Originally posted by: ChaoZ
Originally posted by: FreshPrince
where do you guys find 6% interest investments from?

the highest CD that I can find right now is around 5.6%

anything else out there that will yield higher percentage interest?

When you're rich, banks will bend backwards for you.

when you say rich, how much would you say is the minimum investment before banks start bending backwards for me?
 
Originally posted by: mugs
Originally posted by: sygyzy
Originally posted by: cKGunslinger
I'd take the lump sum and head straight to a financial adviser/investment broker.

So where do you safely keep $50 million while you are sorting out long-term solutions? Just deposit the check at your local bank? What about the FDIC $100,000 limit? An issue or not?

I asked this question and nobody could answer me. Imagine how much of a hassle it is to distribute your 100M amongst 1,000 banks. Most of the answers I got where: Rich people don't have all their money in cash, it's in assets so this is not a concern. That doesn't answer the lottery question though.

The FDIC limit only matters if the bank collapses. I don't believe that is a common occurrence these days. Spread it between a few large banks and you should be fine.

We have more things to worry about if a major bank in this day in age collapses.
 
Originally posted by: DLeRium
The first thing you do when you get a fat jackpot like 50 million is to hire a financial planner. Don't fvck up. But 1 million.. ehh... that's not even half the cost of my house >.< I would take that 690k out fast and pay out the mortgage because clearly when my parents retire, I still have a mortgage to deal with.

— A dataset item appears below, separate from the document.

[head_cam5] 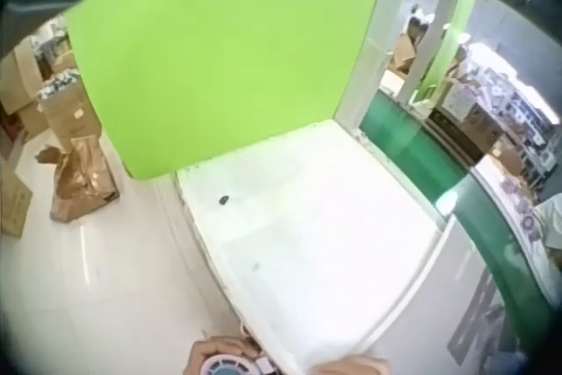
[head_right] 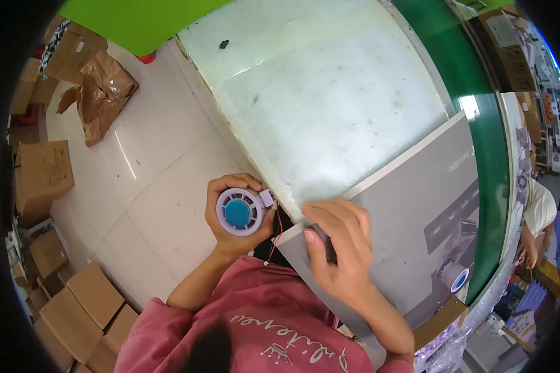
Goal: The person assembles small portable handheld fans by integrating fan casings, fan motors, circuit boards, wires, and plastic components. A wire-tucking tool is used to manage the wires during assembly.
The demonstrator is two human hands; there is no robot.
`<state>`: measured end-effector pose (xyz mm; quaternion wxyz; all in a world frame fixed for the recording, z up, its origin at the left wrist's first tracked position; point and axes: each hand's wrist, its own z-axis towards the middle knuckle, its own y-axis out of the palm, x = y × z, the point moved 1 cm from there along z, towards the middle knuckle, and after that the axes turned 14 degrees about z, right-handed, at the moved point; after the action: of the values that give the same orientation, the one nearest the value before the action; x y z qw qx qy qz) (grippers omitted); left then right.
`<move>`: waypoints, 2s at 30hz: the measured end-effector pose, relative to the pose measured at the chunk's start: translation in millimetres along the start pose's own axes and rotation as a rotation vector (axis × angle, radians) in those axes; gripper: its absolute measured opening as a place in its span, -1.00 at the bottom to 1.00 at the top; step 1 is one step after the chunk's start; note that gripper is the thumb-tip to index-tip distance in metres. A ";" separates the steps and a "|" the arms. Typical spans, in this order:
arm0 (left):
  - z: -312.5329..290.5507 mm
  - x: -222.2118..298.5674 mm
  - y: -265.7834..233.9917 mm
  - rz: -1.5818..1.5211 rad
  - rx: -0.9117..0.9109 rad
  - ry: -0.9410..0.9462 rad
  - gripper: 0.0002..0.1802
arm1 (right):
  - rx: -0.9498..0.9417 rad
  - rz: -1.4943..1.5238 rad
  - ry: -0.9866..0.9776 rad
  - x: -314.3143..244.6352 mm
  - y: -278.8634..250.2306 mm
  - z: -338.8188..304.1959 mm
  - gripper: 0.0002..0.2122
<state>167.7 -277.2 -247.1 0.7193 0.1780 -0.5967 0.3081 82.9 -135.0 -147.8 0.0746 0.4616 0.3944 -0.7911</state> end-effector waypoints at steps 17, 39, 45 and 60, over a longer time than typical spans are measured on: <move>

You would pay down a low interest loan that is tax deductible?
 
Originally posted by: mugs
Originally posted by: RaistlinZ
She would have been better off taking the lump sum.

She's getting $34,500 a year for 20 years. So basically, she's getting 69% of her payout after taxes.

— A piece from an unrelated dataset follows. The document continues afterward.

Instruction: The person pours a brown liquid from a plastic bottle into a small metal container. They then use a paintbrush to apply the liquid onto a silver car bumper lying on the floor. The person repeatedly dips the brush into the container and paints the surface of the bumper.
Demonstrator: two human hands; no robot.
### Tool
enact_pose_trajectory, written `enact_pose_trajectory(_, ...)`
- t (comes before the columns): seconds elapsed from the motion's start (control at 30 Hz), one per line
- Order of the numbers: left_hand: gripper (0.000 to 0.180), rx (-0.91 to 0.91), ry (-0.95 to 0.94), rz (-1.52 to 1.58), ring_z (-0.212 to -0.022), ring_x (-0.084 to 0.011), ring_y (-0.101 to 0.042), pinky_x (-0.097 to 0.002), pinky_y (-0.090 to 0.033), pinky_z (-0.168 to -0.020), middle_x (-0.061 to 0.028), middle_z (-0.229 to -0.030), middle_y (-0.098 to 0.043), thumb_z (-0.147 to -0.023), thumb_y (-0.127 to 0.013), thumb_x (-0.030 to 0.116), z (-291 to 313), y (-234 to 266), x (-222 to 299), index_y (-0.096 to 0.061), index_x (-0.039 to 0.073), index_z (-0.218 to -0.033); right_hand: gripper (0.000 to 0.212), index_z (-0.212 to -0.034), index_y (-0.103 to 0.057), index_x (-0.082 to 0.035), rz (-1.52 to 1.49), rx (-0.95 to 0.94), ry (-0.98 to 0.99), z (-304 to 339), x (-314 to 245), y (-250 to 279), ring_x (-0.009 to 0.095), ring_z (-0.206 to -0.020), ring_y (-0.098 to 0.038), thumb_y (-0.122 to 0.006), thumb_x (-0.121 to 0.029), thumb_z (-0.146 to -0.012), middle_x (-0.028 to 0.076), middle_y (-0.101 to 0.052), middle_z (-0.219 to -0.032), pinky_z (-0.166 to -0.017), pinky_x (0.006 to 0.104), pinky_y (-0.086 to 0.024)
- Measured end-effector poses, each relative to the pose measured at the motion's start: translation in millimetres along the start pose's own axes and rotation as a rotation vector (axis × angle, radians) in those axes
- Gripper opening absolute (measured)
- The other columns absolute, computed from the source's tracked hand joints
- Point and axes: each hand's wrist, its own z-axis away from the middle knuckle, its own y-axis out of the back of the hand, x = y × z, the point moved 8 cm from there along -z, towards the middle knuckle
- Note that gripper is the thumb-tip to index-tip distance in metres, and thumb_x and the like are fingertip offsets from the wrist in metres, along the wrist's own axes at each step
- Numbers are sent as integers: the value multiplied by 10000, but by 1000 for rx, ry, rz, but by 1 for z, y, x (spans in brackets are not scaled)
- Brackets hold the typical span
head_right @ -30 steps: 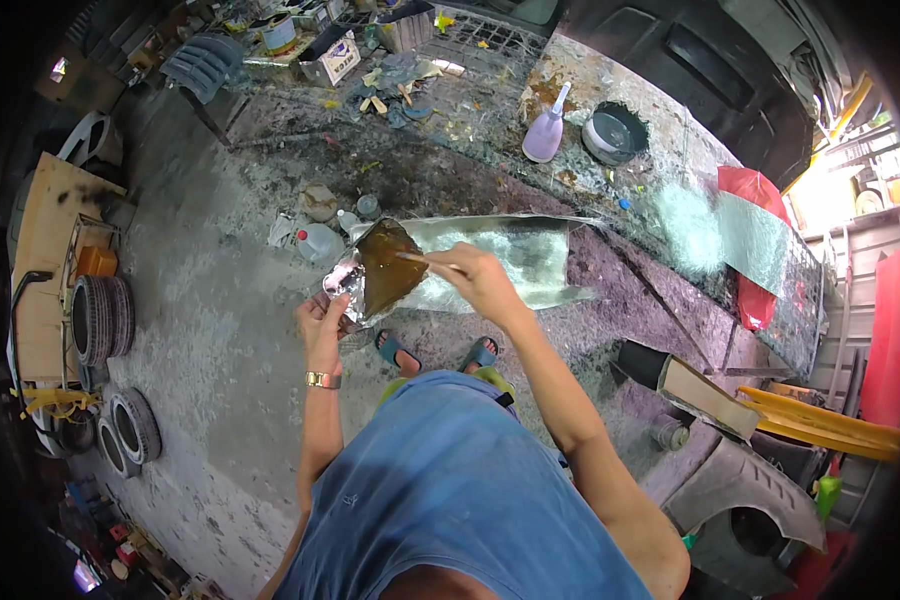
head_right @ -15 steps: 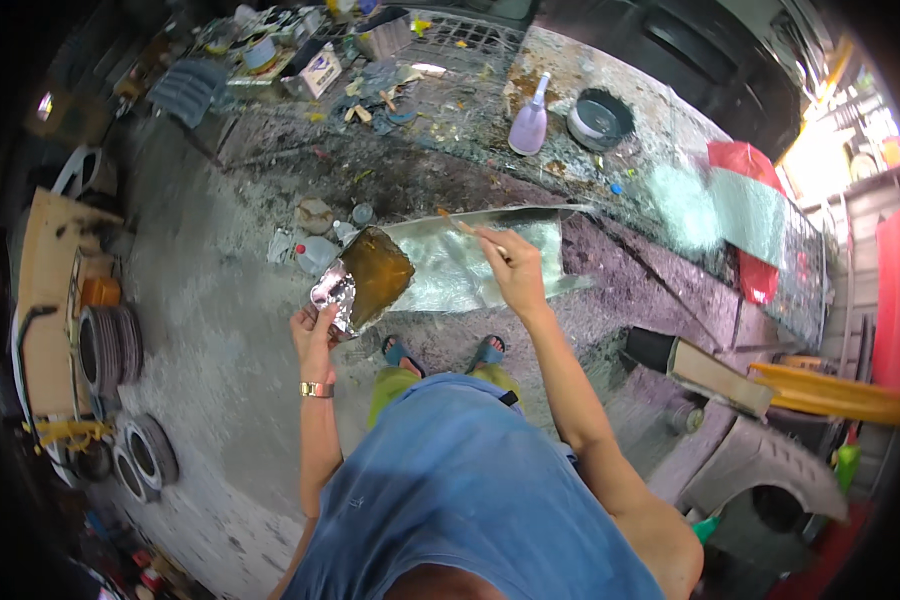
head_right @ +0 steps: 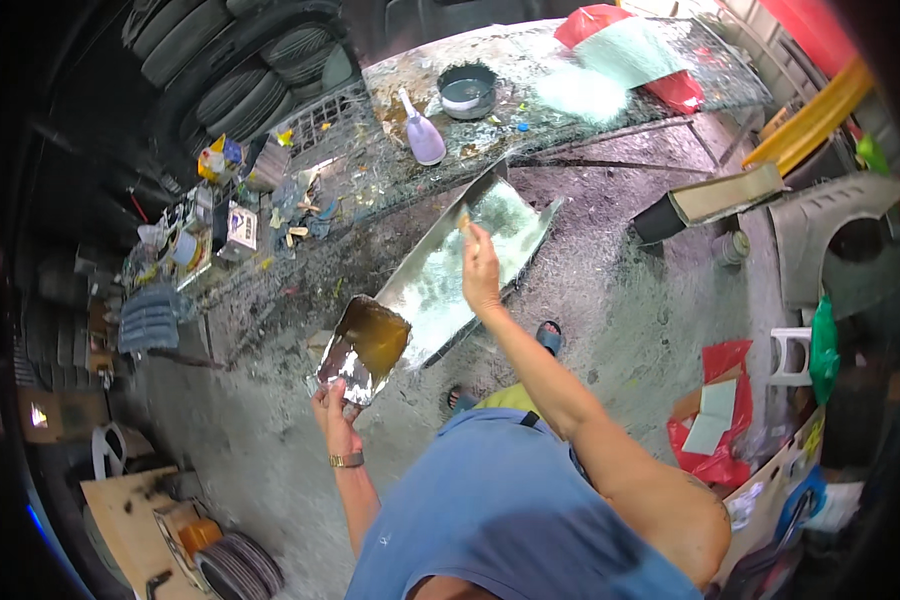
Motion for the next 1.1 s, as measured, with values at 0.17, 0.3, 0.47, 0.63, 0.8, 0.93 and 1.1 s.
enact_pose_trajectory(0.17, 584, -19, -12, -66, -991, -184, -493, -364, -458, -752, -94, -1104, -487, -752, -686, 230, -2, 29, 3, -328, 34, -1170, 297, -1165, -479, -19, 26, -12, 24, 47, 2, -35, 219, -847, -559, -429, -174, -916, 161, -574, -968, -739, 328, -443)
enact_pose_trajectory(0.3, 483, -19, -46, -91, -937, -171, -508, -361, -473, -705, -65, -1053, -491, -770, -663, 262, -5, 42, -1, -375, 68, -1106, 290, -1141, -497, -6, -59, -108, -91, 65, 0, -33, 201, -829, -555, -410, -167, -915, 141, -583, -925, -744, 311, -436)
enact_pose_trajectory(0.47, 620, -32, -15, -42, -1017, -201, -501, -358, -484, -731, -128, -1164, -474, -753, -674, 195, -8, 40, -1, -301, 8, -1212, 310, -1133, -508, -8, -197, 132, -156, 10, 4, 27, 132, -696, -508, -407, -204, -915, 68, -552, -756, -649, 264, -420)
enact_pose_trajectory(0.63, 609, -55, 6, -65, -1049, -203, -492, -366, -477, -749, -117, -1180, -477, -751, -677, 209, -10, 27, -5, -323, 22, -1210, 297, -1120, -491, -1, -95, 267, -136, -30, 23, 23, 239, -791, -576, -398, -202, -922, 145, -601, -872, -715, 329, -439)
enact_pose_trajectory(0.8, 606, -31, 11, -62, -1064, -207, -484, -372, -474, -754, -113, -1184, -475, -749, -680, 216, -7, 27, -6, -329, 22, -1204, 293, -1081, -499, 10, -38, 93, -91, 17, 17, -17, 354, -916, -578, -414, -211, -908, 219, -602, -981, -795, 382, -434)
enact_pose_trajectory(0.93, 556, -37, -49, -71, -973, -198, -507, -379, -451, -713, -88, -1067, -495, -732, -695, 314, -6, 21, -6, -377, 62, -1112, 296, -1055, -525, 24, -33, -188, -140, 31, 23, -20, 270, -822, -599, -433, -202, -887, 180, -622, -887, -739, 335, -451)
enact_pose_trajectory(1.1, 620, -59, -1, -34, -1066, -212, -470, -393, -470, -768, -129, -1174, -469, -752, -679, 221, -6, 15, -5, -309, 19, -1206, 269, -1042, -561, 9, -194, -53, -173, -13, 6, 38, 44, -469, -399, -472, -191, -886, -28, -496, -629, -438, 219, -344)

If she would have taken a lump sum she would have gotten $690,000.00 (69% of 1 milllion). If she were to invest that $690,000 and get a modest return of 6% a year she would make $41,400 in the first year just off the interest. That is more than she would have gotten from her annuity payment and she would still have her $690,000 nest egg continually earning interest for her.

And the best part, with compound interest that nest egg will grow substantially over the next 20 years and the interest she could make on it would easily outpace inflation.

Am I wrong?

If she took the lump sum it would be taxed at a higher rate because she got it all in one year (someone correct me if I'm wrong on that). On a larger jackpot that's not the case, because you're in the higher tax bracket with the annuity too.

I don't feel like doing the math, but you're probably right that she'd still come out ahead with good investments. Of course, that requires self control which she admits she doesn't have (and the 9 maxed out credit cards back that up).

dullard, iirc, did the math one day. the results were that for smaller winnings, it is better to take the annuity because the difference in income taxes is so large that you would need nearly 10% rate of return to catch up by investing.